* ASSIGNMENT
Please transcribe the data that follows exactly, from its first line through the line that contains "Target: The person".

* INFORMATION
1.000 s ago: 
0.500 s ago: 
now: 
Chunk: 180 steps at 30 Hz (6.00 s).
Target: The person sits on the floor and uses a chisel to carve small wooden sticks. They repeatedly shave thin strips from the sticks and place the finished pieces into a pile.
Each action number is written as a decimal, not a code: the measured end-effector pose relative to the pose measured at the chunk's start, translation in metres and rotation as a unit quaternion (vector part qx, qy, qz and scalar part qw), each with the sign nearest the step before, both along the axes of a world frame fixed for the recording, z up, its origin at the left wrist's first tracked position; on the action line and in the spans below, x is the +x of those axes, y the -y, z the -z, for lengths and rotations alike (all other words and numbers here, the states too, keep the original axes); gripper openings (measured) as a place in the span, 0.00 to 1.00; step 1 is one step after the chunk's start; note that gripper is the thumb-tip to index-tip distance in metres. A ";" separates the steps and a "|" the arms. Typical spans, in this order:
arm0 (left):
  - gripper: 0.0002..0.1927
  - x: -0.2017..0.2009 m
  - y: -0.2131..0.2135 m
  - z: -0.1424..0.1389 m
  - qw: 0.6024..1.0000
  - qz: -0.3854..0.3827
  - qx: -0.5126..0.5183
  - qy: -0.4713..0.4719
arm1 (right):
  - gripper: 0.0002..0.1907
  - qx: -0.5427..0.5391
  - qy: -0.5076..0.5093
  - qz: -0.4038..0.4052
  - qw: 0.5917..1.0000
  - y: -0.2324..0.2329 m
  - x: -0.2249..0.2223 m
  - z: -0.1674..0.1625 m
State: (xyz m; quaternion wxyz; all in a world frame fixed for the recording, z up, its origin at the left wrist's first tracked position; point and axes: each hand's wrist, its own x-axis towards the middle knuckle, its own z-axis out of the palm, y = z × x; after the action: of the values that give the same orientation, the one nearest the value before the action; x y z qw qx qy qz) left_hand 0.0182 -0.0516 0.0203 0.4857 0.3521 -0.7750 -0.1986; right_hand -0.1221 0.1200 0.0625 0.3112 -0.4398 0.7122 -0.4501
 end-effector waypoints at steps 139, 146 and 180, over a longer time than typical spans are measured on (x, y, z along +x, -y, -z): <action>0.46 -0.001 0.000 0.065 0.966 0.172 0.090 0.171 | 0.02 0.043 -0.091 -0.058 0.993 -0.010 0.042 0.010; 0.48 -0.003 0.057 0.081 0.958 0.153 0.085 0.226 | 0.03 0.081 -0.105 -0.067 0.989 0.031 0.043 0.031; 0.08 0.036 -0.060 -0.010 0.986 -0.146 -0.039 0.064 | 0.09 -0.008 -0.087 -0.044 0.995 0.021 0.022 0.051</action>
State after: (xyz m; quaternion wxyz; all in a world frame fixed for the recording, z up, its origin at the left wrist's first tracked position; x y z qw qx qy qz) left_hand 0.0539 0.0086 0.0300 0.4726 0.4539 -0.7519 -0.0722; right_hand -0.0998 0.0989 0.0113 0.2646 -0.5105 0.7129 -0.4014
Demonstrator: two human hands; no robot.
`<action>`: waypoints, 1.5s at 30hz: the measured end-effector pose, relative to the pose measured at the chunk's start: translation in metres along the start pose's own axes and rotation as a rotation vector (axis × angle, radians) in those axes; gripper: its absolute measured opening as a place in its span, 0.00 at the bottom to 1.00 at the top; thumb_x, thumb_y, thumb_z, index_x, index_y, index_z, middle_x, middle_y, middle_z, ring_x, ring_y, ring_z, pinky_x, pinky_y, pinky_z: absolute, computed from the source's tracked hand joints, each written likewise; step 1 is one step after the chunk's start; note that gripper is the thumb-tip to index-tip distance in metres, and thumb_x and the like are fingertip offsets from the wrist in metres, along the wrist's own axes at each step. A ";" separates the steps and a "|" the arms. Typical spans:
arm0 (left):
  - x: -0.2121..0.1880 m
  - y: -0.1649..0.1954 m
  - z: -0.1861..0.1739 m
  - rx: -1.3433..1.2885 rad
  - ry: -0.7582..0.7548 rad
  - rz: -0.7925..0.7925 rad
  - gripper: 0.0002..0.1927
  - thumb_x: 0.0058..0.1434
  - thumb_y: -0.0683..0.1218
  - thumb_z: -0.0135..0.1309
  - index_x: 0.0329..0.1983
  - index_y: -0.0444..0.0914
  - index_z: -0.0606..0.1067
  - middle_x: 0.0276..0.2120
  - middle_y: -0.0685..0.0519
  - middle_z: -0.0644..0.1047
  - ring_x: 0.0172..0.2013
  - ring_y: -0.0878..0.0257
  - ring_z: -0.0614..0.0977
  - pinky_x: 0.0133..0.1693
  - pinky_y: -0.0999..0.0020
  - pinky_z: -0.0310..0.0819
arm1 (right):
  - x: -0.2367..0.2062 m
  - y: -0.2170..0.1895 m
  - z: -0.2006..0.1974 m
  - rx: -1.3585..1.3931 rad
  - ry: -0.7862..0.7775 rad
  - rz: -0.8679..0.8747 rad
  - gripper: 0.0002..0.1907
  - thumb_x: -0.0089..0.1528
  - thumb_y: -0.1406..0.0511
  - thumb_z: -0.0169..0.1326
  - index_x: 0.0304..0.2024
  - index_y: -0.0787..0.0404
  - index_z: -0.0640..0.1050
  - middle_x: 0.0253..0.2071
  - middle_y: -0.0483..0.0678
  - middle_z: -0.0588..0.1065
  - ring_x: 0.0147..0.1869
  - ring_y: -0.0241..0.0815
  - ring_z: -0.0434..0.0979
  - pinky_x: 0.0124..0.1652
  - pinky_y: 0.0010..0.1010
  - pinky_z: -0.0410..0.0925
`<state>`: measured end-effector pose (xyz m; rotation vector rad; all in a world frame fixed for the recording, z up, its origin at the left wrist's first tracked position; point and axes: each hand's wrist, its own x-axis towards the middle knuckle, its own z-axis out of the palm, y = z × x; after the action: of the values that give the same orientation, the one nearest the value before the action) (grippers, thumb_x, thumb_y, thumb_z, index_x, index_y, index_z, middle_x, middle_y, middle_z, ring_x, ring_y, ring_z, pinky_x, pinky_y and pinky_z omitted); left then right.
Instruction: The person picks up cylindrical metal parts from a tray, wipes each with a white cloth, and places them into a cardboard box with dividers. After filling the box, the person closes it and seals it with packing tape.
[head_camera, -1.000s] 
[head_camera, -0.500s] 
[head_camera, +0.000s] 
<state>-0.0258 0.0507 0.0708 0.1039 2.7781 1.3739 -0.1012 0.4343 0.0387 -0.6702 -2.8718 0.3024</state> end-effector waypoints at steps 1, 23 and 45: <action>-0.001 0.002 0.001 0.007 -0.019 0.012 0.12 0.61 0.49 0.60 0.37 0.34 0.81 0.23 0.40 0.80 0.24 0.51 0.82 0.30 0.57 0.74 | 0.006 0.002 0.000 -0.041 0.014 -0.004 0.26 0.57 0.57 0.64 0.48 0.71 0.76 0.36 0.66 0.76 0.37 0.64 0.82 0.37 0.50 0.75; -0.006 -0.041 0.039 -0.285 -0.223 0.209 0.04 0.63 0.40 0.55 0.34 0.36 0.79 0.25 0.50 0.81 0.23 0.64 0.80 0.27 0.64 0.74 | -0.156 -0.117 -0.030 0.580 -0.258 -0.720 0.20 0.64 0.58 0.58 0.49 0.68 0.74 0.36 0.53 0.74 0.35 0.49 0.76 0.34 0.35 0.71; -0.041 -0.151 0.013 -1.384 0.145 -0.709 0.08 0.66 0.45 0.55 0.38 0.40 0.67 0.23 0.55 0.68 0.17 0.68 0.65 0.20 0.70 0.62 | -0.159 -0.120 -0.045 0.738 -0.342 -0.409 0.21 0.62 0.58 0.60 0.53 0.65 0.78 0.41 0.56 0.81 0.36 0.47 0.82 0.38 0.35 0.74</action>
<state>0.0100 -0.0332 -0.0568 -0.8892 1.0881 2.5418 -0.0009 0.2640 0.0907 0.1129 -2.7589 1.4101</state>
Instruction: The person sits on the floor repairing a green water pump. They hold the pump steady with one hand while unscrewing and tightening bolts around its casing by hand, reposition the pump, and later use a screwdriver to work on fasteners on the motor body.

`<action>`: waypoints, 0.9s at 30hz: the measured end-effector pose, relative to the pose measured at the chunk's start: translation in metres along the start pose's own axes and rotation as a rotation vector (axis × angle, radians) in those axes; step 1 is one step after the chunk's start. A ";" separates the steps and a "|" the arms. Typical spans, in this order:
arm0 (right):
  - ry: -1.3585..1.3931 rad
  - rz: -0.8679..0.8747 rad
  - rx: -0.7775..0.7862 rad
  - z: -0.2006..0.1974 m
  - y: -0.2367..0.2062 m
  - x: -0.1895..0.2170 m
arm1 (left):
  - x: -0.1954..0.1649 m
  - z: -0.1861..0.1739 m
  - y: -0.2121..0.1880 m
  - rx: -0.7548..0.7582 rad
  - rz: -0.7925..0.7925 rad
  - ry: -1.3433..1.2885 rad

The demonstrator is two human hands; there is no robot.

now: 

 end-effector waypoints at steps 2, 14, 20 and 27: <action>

* TASK OUTPUT
1.000 s ago: 
0.500 s ago: 
now: 
Chunk: 180 steps at 30 Hz (6.00 s).
Target: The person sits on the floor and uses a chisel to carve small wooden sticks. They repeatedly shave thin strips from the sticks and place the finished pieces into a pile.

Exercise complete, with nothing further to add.